Associate dean to leave legacy after 34 years

After 34 years of early mornings, late nights and occasional weekends in the office, Associate Dean Rita Deutsch’s biggest fear about her upcoming retirement is that she will have nothing to do but clean the house.

“I have a sneaking suspicion that she will show up on May 2nd and have forgotten she’s retired,” said her friend Marian Dahman, manager of Senior Advising in the College of Arts and Sciences.

Deutsch started her UM career in 1969. In 1980 she taught freshman composition and business writing and after five years was moved to head up freshman advising on the second floor of the Ashe Building, where her office still is. Over the years she has been committed to helping thousands of students from her school and others at UM.

“It’s hard to put words to these 34 years,” Deutsch said. “It’s been wonderful, and I’ve seen the school shift. The students are intellectual and are interested in things outside of the university. We have truly changed from the Suntan U [reputation].”

Deutsch isn’t just a nine-to-five type of person.  She is known around campus as someone who tries to help any student in almost any situation.

“She has seen a lot of things in her years here; it will be difficult losing her,” said Arts and Sciences Dean Leonidas Bachas. “I’m sure I will still be calling her for advice.”

The hours Deutsch spends on campus aren’t all in her office though. She can also be found in the Wellness Center taking Zumba or Guts and Butts classes, and she never misses a Saturday morning aerobics class. She has the monthly group exercise schedule posted behind her desk and tries to make as many classes as she can.

She is also a seasoned performer at the Ring Theatre. For the past seven years, during the last performance of the season, she has been offered a walk-on role in each show.
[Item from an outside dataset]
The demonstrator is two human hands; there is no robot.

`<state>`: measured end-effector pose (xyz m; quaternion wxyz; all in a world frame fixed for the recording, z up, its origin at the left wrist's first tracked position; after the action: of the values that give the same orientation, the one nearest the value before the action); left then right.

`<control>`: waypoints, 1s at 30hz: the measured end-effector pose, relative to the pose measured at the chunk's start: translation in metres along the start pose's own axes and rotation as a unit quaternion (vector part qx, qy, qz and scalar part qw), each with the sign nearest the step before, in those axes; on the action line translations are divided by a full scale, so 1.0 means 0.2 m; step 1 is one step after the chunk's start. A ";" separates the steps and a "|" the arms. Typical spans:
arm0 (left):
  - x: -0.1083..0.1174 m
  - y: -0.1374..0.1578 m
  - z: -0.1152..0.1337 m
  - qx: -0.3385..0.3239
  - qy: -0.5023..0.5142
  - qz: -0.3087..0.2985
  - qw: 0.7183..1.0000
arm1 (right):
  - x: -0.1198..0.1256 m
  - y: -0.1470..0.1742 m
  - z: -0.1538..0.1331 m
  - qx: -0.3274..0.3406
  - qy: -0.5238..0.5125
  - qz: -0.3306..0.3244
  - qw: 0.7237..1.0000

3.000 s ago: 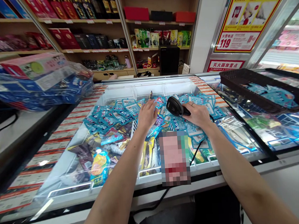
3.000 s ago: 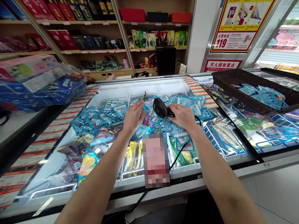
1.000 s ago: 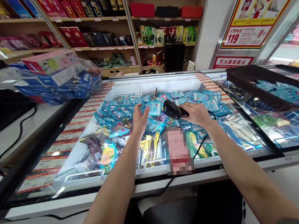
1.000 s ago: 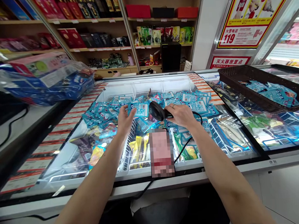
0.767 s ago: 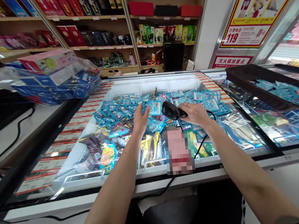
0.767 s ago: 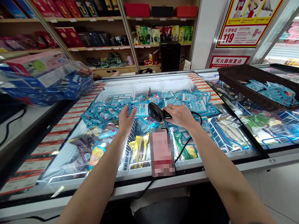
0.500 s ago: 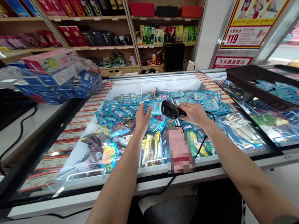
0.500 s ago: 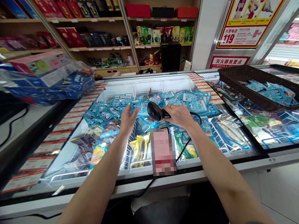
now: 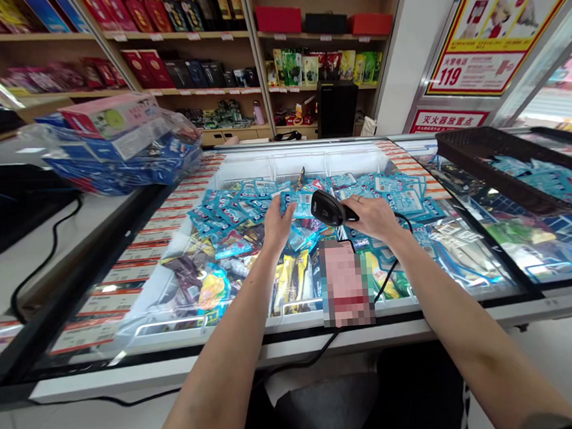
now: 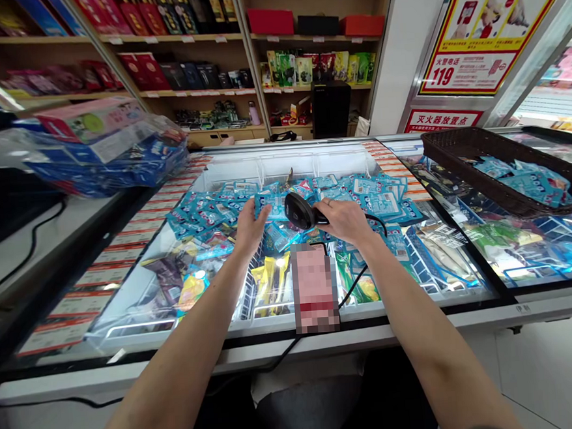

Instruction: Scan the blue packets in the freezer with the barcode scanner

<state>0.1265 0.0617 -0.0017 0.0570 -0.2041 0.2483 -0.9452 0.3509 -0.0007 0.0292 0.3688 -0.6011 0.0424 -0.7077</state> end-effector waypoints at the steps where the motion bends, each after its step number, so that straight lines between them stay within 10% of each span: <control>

Deutsch has also had a large impact on the equality of women on campus. She has been a part of the Women’s Commission for much of her time at UM and has seen many changes in the attitude toward women here.  She and the Women’s Commission once linked arms around the tennis courts while the women’s tennis team practiced to take a stand for equal practice time for tennis and basketball.

“She was here right at the beginning of the women’s rights movement.  She was on the forefront of the movements on campus,” Bachas said.

Although retirement will offer more time to be spent with her husband, who is also retired, and more time for aerobics classes, Deutsch is trying not to think about the future too much.

“I am just going to take it slow and see what there is to do,” she said. “I want to do something with my years. I’ll volunteer and help others as long as I feel good.”

Deutsch has been around long enough to see the university change and the student body along with it. She sometimes refers to herself as “the oldest living relic on campus.”

It is obvious that she will miss this place, but also that this campus will miss her.

“There will be a crack somewhere in the university now that she is leaving,” Dahman said.

To honor her retirement, Student Government (SG) passed a resolution Wednesday evening commemorating Deutsch for her outstanding service to UM. The legislation authored by former SG President Nawara Alawa, cites her accomplishments, contributions and the positive attitude that has been infectious around UM.